Further studies have shown that the genetic fingerprint and karyotype of C. gloeosporioides isolates changed for some CO₂ cultivar combinations but these changes were not related to increased aggressiveness [45]. Additionally, Cogliati et al. [46] demonstrated that a combination of 800 ppm CO₂ and temperature between 22 and 26 °C resulted in a significant increase in anthracnose disease in terms of the percentage of affected leaves of plants, among other environmental conditions. However, increased levels of CO₂ can decrease the susceptibility of coffee to C. gloeosporioides due to the high concentration of endogenous caffeine, which is reduced under high CO₂ concentrations. Although the studies did not consider the combined effect with the temperature changes, these results are relevant not only to the genetics of C. gloeosporioides–host interaction but also to the epidemiology of the disease because it is the demonstration that the pathogen can adapt to a new environment; thus, it may make the expansion of the geographic area of C. gloeosporioides more concerning. Instead, three years of study by Koo et al. [47] showed that the aggressiveness of the anthracnose pathogen in hot pepper was significantly reduced in environmental conditions of 700 ppm CO₂ and response to a temperature increase of 5 °C after 100 inoculation cycles. Studies have shown that increasing CO₂ concentrations could boost crop yield; however, it might modulate host–pathogen interaction and the related disease epidemics differently. Li et al. [48] elevated the concentration of CO₂-reduced caffeine (an alkaloid in tea that has long been known for its role in plant defense) and jasmonic acid (a crucial signaling molecule in plant defense) concentration, sharply increasing the susceptibility of tea to C. gloeosporioides. In addition, it should be noted that enlarged plant-canopy architecture under elevated CO₂ can trap more spores, leading to more severe anthracnose under favorable weather.

Finally, CC could reduce the effectiveness of biological control agents for C. gloeosporioides, which could be a significant problem in future pest-management programs.
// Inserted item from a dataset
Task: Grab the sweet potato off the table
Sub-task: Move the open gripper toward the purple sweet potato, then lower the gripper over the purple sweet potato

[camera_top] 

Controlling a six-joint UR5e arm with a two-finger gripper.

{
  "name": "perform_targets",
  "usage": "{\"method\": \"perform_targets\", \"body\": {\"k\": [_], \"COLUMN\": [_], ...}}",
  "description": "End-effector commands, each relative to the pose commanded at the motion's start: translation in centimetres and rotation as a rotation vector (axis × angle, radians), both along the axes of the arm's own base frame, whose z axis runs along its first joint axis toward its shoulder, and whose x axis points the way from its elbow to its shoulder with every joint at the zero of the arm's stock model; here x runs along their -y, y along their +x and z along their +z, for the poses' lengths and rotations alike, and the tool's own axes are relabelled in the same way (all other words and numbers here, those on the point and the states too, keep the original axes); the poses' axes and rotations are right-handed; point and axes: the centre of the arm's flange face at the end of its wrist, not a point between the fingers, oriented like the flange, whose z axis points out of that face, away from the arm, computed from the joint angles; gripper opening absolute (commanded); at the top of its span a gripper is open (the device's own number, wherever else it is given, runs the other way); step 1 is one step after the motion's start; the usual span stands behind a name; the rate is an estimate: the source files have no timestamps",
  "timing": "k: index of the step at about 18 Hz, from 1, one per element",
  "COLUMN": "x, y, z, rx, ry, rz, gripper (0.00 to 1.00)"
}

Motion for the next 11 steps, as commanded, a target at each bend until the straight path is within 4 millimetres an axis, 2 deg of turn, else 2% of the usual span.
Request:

CC causes a considerable reduction in the yield of major crops worldwide and food security. However, how the combined effects of multiple environmental conditions impact disease outcomes remains one of the most outstanding and challenging questions for the future study of plant–pathogen interactions [40]. The studies mentioned above did not consider the coevolutionary processes of Colletotrichum spp. with superior plant varieties, fungicides, and agricultural practices.